Produce an exact copy of the lines from the line containing "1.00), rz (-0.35" through the last line of the listing below, both ends included, and nothing else.

• Data block:
=== Begin Enclosure ===
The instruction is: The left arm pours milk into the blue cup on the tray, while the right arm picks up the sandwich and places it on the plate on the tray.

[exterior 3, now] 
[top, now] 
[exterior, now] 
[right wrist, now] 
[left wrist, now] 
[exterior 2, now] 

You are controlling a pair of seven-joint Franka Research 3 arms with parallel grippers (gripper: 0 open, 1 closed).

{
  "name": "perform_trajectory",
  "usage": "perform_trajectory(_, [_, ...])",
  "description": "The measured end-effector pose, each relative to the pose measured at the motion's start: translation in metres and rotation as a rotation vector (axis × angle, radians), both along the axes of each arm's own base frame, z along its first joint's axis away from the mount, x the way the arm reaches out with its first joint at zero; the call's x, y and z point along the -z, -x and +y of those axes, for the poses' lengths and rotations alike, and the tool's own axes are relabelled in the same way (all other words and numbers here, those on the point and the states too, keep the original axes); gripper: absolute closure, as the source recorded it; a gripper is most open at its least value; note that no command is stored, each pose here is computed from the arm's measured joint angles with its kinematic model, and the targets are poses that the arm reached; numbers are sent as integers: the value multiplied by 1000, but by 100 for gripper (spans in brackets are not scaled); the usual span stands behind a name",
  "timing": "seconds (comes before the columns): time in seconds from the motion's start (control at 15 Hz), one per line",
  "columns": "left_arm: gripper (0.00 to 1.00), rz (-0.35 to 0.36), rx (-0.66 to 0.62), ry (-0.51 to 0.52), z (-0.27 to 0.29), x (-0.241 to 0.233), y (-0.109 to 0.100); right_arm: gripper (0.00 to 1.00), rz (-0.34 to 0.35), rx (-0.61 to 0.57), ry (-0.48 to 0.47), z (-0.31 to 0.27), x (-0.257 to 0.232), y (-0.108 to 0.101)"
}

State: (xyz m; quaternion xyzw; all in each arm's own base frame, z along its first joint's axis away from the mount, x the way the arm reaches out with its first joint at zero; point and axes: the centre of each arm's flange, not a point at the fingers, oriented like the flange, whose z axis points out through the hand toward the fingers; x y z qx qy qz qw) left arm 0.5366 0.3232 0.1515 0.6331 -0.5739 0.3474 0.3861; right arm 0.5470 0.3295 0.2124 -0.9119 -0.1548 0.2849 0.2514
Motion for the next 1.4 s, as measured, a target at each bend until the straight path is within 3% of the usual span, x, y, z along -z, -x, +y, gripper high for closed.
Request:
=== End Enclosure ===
• Written solution:
  "columns": "left_arm: gripper (0.00 to 1.00), rz (-0.35 to 0.36), rx (-0.66 to 0.62), ry (-0.51 to 0.52), z (-0.27 to 0.29), x (-0.241 to 0.233), y (-0.109 to 0.100); right_arm: gripper (0.00 to 1.00), rz (-0.34 to 0.35), rx (-0.61 to 0.57), ry (-0.48 to 0.47), z (-0.31 to 0.27), x (-0.257 to 0.232), y (-0.108 to 0.101)"
}

State: (xyz m; quaternion xyzw; all in each arm's own base frame, z along its first joint's axis away from the mount, x the way the arm reaches out with its first joint at zero; point and axes: the centre of each arm's flange, not a point at the fingers, oriented like the flange, whose z axis points out through the hand toward the fingers; x y z qx qy qz qw) left arm 0.5366 0.3232 0.1515 0.6331 -0.5739 0.3474 0.3861; right arm 0.5470 0.3295 0.2124 -0.9119 -0.1548 0.2849 0.2514
Motion for the next 1.4 s, as measured, a target at each bend until the straight path is within 3% of the usual span, x, y, z along -z, -x, +y, gripper high for closed.
Request:

None of the exercise remains to be done.